──────── Provided records ────────

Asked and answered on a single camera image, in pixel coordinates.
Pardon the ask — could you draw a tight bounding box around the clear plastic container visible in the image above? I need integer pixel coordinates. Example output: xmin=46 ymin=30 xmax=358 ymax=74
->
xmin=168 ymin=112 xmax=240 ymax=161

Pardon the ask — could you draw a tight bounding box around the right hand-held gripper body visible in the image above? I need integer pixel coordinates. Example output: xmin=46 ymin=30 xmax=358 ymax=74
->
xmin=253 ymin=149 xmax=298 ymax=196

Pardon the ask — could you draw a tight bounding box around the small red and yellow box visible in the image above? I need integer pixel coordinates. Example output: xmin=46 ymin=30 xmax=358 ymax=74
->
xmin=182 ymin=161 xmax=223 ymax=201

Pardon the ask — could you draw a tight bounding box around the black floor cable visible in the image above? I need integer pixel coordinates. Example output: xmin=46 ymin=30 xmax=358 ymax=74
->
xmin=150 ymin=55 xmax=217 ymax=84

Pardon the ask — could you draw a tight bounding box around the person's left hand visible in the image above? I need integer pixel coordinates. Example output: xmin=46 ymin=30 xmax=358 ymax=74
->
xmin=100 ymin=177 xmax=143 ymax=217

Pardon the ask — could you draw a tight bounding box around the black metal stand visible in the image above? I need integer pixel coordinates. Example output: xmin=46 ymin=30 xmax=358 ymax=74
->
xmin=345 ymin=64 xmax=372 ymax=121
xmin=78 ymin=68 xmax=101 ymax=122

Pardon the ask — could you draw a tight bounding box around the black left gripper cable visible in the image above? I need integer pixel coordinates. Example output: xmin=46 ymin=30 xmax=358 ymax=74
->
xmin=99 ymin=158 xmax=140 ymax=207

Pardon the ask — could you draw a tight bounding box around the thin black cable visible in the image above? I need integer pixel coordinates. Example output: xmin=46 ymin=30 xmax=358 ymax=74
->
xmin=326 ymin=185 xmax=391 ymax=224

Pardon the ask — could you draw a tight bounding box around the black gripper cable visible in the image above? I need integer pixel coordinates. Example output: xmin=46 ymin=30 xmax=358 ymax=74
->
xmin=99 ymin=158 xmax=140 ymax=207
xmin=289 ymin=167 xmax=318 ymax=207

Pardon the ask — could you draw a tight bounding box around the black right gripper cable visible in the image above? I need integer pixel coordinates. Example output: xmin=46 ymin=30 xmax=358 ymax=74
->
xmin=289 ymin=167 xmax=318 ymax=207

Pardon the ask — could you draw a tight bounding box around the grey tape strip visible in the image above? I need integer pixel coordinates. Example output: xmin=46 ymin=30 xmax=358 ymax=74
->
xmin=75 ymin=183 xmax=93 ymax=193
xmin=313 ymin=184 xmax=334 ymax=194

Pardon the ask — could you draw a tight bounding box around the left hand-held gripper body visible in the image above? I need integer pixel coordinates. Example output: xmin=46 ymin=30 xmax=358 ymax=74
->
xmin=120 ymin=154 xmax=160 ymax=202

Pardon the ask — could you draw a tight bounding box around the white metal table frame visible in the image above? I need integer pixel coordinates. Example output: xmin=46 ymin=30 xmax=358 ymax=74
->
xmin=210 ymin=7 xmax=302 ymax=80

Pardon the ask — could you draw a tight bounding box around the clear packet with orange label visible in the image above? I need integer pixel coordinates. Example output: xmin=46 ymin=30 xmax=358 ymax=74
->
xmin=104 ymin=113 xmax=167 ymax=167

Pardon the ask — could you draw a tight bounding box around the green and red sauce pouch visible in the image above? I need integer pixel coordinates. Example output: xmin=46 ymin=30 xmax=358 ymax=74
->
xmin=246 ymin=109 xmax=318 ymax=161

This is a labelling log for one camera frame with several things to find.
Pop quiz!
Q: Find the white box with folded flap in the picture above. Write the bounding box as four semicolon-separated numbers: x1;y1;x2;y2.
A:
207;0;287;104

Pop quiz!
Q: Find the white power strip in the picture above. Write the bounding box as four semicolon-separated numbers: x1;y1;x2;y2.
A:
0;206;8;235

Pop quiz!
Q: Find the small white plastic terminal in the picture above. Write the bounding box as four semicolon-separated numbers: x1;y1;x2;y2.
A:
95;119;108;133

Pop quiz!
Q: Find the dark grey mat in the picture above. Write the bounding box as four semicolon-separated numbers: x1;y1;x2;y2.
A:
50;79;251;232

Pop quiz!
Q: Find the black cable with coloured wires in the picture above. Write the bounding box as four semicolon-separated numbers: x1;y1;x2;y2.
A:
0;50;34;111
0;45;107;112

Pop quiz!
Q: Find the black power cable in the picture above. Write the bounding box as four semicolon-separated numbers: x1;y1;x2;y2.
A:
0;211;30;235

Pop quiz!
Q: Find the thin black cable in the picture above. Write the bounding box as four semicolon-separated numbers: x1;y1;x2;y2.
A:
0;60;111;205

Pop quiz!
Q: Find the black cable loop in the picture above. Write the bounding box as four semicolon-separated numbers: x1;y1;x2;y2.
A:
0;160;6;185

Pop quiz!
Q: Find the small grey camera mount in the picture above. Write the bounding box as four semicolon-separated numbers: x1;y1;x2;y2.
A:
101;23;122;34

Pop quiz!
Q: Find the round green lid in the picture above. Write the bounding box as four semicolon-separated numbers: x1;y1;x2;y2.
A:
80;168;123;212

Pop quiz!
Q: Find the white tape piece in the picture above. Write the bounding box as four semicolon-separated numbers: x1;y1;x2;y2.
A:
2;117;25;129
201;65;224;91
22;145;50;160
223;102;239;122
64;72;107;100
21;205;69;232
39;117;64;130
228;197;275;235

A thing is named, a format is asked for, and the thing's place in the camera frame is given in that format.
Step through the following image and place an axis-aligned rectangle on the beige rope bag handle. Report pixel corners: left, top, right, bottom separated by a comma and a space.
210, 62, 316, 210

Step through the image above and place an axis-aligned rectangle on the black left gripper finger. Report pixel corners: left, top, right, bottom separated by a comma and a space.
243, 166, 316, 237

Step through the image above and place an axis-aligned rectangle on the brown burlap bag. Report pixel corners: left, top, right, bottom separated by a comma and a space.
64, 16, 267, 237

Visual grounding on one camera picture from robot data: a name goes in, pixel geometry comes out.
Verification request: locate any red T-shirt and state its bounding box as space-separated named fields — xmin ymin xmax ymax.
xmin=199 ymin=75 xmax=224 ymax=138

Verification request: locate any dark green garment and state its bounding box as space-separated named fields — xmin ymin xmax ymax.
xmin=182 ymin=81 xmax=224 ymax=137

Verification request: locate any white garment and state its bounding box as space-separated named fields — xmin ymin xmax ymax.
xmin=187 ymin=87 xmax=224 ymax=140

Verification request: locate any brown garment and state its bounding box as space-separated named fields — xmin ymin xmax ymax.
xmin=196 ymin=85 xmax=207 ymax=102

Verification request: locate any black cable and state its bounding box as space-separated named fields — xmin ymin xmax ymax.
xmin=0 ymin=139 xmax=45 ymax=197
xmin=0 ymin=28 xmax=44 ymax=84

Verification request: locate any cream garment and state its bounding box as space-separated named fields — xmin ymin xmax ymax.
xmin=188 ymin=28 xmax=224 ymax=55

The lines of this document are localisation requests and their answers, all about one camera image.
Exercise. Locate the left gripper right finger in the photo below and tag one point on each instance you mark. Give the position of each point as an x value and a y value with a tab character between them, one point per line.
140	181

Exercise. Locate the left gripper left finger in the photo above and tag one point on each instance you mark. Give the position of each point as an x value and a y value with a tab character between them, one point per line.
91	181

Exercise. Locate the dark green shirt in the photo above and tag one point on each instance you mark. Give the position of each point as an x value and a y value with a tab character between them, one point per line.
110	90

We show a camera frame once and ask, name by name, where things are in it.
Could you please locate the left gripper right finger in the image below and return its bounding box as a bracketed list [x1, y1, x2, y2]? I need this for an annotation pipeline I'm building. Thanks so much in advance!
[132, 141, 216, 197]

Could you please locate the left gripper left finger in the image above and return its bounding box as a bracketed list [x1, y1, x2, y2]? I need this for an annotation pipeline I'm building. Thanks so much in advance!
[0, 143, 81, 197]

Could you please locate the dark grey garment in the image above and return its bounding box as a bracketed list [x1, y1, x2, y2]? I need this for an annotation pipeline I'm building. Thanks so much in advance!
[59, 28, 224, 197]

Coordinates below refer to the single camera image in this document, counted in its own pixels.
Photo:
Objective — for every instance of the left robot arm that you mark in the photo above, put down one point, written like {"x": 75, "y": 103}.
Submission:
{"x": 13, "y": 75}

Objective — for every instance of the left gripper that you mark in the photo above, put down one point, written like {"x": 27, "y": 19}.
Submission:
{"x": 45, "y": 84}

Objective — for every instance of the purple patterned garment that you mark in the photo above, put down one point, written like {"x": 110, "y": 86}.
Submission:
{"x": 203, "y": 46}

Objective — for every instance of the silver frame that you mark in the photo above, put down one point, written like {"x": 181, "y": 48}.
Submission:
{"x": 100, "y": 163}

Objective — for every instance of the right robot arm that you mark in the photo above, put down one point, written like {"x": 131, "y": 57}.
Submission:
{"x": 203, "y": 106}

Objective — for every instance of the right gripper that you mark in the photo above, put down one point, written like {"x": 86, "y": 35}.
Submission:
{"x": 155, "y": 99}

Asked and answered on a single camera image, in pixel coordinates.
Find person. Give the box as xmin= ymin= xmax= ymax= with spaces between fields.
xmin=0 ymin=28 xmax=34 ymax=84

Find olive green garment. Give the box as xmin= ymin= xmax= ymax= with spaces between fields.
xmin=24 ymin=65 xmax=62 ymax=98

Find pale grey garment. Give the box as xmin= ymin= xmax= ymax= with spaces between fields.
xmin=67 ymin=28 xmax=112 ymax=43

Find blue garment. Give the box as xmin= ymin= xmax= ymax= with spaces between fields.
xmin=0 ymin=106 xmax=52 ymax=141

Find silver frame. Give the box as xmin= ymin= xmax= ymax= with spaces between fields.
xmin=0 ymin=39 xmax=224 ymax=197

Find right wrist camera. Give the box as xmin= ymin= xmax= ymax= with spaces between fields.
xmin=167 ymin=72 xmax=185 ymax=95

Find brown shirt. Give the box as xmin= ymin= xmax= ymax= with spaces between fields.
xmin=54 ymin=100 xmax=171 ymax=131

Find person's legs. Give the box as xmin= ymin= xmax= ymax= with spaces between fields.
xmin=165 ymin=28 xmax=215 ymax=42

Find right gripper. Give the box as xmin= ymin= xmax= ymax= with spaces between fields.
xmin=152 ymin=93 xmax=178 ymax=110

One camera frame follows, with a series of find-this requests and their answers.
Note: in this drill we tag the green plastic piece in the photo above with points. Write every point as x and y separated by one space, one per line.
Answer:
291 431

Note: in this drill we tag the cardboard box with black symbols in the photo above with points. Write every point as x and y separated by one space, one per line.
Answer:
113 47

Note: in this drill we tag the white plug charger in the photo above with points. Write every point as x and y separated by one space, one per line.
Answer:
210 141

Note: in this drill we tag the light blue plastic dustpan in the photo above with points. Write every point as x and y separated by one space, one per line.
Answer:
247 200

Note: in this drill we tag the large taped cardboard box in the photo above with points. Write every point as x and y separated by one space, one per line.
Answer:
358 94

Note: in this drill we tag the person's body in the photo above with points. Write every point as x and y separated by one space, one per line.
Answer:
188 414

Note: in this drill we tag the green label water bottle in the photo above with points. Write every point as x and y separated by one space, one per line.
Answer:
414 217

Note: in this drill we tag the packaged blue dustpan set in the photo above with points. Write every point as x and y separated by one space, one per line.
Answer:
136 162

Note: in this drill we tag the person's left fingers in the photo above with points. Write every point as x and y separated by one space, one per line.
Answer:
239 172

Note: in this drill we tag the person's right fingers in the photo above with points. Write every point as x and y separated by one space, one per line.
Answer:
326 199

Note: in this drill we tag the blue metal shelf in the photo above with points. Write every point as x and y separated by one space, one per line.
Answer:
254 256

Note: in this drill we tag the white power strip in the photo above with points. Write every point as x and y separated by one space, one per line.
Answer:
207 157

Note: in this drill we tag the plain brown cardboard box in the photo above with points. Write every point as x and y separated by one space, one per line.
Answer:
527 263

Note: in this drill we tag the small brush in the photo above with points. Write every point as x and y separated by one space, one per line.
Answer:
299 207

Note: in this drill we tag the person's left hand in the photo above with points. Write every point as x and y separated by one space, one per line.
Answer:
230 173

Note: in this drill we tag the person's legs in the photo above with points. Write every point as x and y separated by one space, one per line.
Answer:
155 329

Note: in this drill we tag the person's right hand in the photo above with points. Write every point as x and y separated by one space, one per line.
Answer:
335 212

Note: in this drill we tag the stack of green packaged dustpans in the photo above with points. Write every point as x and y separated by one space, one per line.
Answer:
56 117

────────

Exercise requirements –
Using the material above, filter for lines holding "small" and copy each one.

Written response –
Pardon the ask — could you draw a tight bounding box around the small red and yellow box visible in the image above? I need integer pixel coordinates. Example output: xmin=46 ymin=30 xmax=358 ymax=74
Q: Find the small white plastic terminal in the picture above. Write the bounding box as four semicolon-separated numbers: x1;y1;x2;y2.
Q: Find the small grey camera mount in the picture above. Write the bounding box as four semicolon-separated numbers: x1;y1;x2;y2.
Note: in this drill we tag the small brush in the photo above with points. Write every point as x and y separated by one space, one per line.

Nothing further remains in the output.